This is a post from a member of the Freelancers Union community. If you’re interested in sharing your expertise, your story, or some advice you think will help a fellow freelancer out, feel free to send your blog post to us here.

71% of freelancers have trouble getting paid. Yes, it’s your client’s fault, BUT there is something you can do to help prevent payment problems from occurring in the first place. Think of it as a “payment training program” for your clients. Here’s what you should do:

1. Include an advance deposit in your pricing proposal.

  • The amount can be negotiable, but you should insist on some significant amount that’s paid in full before any service is provided.

2. Set up a contract that makes policies clear and concise

  • What fee for service will you charge?
  • Are the times you want to get paid in the contract?
  • Does the client know these things?
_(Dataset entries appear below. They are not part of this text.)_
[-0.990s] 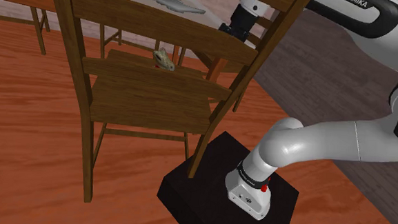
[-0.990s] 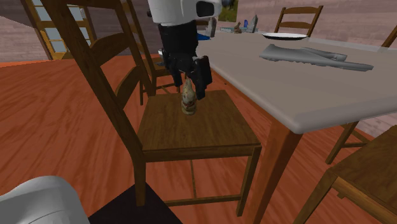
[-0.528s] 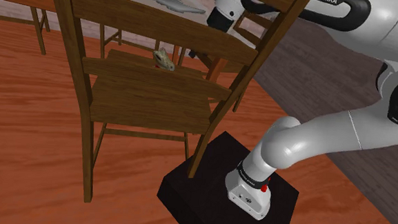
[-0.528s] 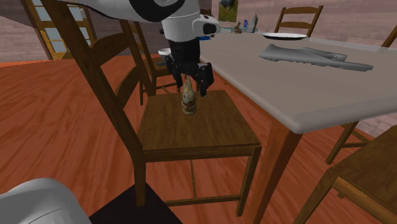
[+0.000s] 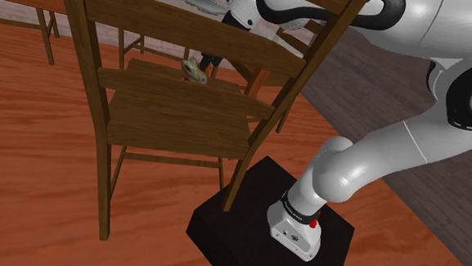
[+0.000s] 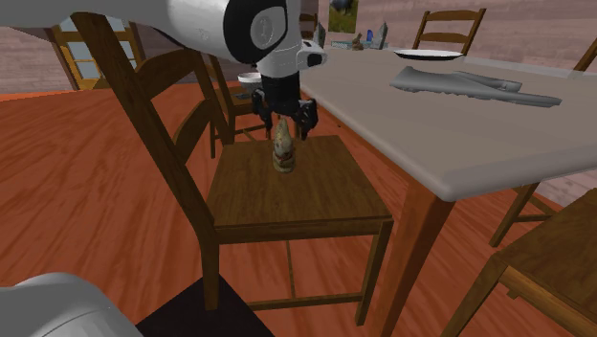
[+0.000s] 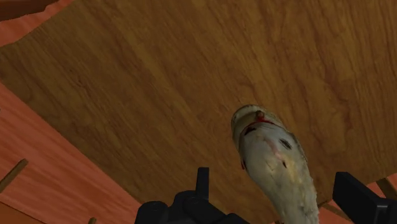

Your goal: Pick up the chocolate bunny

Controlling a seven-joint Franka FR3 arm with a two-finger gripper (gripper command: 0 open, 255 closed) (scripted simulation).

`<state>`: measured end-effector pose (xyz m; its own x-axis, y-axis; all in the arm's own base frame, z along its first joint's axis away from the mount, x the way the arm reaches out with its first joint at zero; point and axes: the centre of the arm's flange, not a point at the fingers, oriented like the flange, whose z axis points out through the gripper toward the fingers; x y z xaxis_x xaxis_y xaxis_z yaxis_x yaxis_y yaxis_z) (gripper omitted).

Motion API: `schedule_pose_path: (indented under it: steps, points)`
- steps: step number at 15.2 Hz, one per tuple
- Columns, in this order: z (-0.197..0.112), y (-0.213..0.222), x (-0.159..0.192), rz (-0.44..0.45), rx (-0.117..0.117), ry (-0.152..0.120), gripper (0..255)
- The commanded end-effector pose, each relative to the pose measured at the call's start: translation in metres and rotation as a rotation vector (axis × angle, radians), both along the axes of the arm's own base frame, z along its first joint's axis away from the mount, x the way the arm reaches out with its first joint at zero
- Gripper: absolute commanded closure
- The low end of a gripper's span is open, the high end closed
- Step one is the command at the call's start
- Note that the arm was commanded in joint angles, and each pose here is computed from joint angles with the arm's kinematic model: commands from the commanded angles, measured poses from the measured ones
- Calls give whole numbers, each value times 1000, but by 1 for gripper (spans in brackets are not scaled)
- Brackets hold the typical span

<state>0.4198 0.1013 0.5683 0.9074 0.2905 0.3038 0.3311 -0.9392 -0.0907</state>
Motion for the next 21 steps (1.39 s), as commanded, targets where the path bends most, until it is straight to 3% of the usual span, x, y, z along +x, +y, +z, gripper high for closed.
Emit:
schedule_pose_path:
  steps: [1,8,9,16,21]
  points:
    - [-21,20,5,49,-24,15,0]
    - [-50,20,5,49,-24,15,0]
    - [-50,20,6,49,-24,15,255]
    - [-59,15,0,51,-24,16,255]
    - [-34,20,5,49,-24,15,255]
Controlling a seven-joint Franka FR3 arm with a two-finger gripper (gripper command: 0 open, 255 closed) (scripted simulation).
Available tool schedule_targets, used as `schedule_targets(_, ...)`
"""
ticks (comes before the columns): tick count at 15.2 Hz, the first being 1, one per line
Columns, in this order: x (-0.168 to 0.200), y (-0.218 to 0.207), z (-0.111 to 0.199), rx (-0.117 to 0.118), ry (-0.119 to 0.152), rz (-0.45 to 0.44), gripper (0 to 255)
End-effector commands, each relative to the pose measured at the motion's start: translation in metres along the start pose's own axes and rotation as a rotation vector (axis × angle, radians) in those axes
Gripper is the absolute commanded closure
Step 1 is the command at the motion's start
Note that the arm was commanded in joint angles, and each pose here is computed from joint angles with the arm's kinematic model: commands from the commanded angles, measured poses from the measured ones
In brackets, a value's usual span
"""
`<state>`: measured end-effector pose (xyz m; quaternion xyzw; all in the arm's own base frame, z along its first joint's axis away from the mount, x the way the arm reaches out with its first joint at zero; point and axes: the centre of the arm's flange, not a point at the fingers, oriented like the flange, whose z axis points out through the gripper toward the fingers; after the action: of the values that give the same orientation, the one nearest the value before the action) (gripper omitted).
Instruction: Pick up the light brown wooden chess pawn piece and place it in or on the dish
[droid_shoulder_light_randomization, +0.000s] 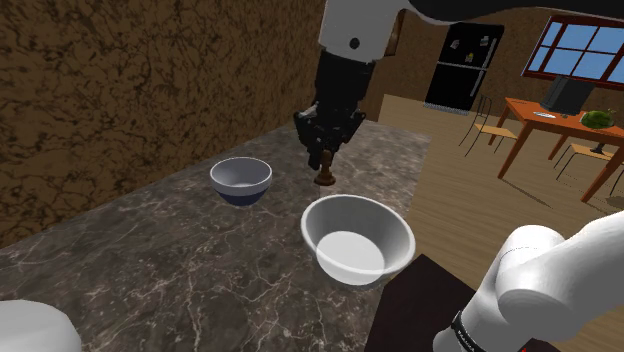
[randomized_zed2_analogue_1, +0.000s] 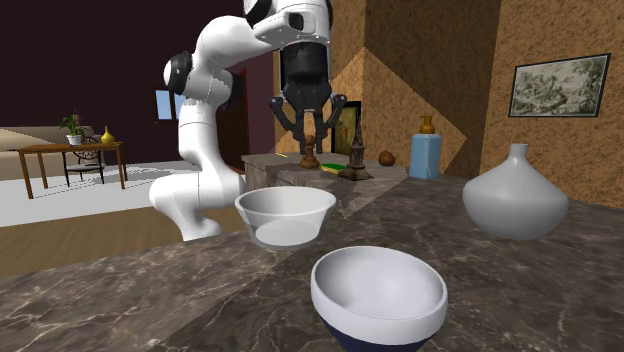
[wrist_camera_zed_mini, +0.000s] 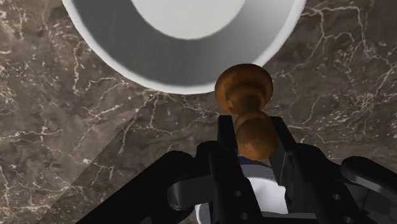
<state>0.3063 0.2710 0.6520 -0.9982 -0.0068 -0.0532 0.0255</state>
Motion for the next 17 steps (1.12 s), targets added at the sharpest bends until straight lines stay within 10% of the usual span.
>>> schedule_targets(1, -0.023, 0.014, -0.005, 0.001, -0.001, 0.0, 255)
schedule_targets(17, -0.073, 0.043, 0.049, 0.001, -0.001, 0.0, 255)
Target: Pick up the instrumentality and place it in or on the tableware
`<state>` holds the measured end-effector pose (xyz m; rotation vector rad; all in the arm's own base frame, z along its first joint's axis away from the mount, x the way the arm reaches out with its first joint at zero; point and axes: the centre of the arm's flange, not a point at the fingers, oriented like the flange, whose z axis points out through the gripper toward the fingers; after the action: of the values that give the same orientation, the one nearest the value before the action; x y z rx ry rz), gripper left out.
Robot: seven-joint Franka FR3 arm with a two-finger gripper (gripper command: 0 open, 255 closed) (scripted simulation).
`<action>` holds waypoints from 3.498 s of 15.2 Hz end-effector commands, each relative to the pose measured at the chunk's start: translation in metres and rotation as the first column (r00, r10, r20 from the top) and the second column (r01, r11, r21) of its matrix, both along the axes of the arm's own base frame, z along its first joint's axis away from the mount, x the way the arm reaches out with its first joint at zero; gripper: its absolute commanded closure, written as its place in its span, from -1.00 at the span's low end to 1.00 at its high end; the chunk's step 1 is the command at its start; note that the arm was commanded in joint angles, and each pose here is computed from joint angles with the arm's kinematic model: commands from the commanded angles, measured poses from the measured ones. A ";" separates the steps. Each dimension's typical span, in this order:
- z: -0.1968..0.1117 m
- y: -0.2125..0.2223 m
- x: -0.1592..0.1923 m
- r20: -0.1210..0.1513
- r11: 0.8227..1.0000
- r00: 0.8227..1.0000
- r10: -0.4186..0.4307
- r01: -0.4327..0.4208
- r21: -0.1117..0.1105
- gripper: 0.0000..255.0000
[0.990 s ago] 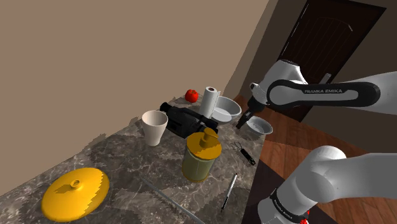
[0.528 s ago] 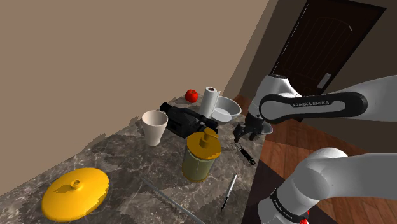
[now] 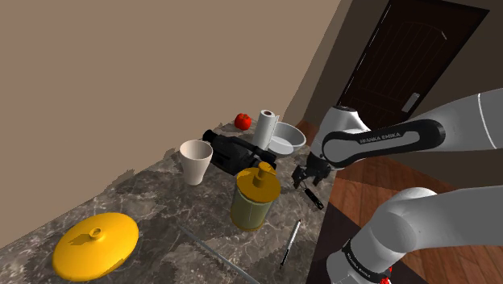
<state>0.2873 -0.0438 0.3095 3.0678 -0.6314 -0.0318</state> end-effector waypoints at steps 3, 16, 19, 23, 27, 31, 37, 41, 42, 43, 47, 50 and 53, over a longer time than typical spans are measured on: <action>-0.002 0.000 0.000 0.000 1.000 1.000 0.000 0.000 0.000 -1.00; -0.002 0.000 0.000 0.000 1.000 1.000 0.000 0.000 0.000 1.00; 0.014 0.000 0.000 0.000 1.000 1.000 0.000 0.000 0.000 1.00; 0.035 0.000 0.000 0.000 1.000 1.000 0.000 0.000 0.000 1.00; 0.056 0.000 0.000 0.000 1.000 1.000 0.000 0.000 0.000 1.00; 0.077 0.000 0.000 0.000 1.000 1.000 0.000 0.000 0.000 1.00; 0.109 0.000 0.000 0.000 1.000 1.000 0.000 0.000 0.000 1.00; 0.119 -0.026 0.007 0.000 1.000 1.000 0.000 0.000 0.000 1.00; 0.118 -0.016 0.006 0.001 1.000 1.000 -0.001 0.001 0.000 1.00; 0.118 -0.016 0.006 0.001 1.000 1.000 -0.001 0.001 0.000 -1.00; 0.079 -0.005 0.041 -0.004 0.976 0.977 0.212 -0.212 -0.054 -1.00; 0.050 0.006 0.065 -0.015 0.926 0.930 0.366 -0.366 -0.093 -1.00; 0.032 0.011 0.075 -0.021 0.898 0.904 0.428 -0.427 -0.108 -1.00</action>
<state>0.3595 -0.0347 0.3491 3.0241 0.0257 0.0082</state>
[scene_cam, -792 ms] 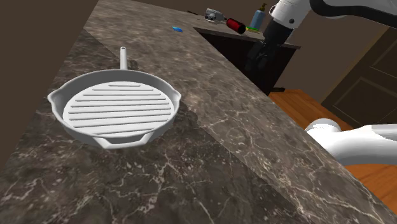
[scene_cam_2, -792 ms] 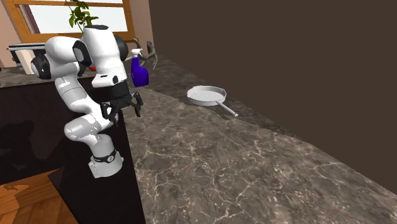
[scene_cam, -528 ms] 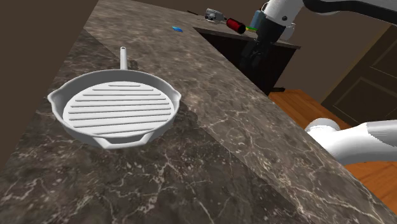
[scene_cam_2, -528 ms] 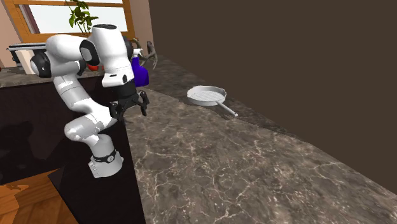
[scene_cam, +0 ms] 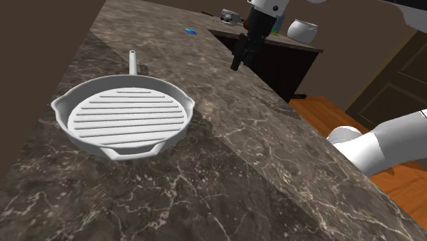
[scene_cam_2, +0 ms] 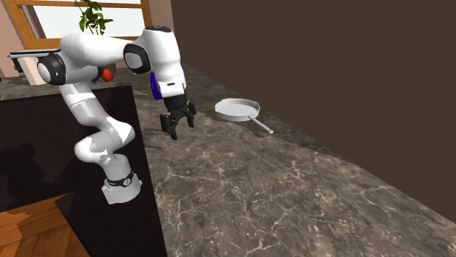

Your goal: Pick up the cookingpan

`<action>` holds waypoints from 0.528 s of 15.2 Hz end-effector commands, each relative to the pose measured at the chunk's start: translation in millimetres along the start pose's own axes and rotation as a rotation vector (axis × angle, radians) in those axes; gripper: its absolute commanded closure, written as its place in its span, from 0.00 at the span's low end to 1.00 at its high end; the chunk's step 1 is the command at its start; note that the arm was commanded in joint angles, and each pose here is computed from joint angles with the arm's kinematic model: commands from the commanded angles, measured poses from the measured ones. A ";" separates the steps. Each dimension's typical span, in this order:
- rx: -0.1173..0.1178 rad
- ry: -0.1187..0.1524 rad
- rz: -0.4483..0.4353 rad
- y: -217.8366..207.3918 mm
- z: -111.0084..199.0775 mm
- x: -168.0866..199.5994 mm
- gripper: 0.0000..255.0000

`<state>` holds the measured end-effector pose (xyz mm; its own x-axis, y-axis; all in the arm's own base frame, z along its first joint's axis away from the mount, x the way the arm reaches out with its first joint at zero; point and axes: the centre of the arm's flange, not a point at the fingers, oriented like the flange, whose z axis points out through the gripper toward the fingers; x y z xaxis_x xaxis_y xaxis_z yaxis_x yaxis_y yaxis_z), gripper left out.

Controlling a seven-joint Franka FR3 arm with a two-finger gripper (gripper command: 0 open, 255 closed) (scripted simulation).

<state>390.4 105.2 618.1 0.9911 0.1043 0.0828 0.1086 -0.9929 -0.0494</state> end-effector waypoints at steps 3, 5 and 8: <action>0.020 -0.020 -0.096 -42.6 4.7 37.7 0.00; 0.029 -0.030 -0.144 -63.8 6.4 53.0 0.00; 0.043 -0.044 -0.215 -97.1 8.9 74.1 0.00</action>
<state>450.9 198.5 620.4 0.9547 0.2925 0.0555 0.2961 -0.9523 -0.0740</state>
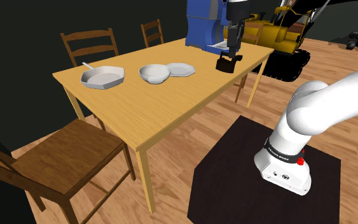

MAKE IT KNOWN.

3. Check out your prospective client before you sign.

  • Visit the client’s website, and their physical location, to observe if they project a professional image.
  • Get a credit report, if available. Check out Dun & Bradstreet’s small business site and look for free trial offers that are often available.
  • Google the name of your client along with words like “problem,” “dispute” or “claim” to see if there’s any bad news about them.
  • Be wary of high turnover categories like restaurants, and faddish shops selling a single item like cupcakes or mac & cheese.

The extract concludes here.